Cuscuta psorothamnensis, Indigo Bush Dodder


Table of Contents

Introduction

Fascinating Facts about C. psorothamnensis et al

Geographic Distribution
    Distribution of C. psorothamnensis and its host plant from two detailed surveys
    An Area with no Cuscuta on Psorothamnus schottii?

How to Distinguish C. psorothamnensis from C. californica

How to Distinguish C. psorothamnensis from C. denticulata, C. nevadensis, and C. veatchii

C. psorothamnensis was "presumed extinct"!!

Taxonomic History


Introduction

We have a new species endemic to the Anza-Borrego Desert area! And even more amazing, it was declared extinct in the 2012 Second Edition Jepson Manual, even though it has been alive and well in our desert for a long period of time!

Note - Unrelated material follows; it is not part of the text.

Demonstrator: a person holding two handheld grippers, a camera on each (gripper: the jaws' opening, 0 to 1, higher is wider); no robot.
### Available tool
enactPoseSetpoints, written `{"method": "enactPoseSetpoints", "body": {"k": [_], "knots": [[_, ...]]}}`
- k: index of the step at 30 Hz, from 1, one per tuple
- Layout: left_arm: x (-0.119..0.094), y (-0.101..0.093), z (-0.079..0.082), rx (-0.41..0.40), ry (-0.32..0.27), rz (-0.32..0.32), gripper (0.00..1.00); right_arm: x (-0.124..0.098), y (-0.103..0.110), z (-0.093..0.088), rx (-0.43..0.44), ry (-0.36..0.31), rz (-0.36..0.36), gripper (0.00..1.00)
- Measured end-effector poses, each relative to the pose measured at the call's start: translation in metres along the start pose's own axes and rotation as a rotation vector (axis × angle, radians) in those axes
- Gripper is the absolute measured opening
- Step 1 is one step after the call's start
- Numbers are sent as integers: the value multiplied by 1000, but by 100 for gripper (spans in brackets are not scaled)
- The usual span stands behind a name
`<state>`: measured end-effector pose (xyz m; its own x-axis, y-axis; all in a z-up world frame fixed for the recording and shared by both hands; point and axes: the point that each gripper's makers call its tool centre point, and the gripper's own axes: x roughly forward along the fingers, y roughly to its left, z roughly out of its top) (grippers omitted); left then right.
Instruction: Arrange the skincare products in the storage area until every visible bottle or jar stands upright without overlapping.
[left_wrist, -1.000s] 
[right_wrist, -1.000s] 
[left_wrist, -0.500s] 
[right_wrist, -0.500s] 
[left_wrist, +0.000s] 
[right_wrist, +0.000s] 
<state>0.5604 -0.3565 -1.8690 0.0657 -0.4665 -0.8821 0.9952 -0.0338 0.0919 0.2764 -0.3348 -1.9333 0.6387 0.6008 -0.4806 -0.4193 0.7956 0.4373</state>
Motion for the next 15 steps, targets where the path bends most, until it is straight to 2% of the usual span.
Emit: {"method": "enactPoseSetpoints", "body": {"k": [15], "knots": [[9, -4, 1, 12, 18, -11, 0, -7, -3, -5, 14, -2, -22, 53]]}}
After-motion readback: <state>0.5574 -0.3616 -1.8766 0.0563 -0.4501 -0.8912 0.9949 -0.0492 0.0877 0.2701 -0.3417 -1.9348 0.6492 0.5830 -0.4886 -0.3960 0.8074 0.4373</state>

Thanks to wonderful analysis work done by Garcia et al published in 2018, building upon a lifetime of work on the Cuscuta genus by Mihai Costea, the fascinating story of Cuscuta psorothamnensis was finally revealed. Its true nature nicely accounts for why it had been misidentified for over a century.

Specimens corresponding to C. psorothamnensis have been variously identified in the past as C. denticulata, C. nevadensis, and C. veatchii. The brilliant analytic work by Garcia et al revealed that C. psorothamnensis is an ancient hybrid between C. denticulata and C. nevadensis, which is also the case for C. veatchii! Since morphological differences between all these species are, at best, subtle, it is no wonder there was confusion in the past about C. psorothamnensis.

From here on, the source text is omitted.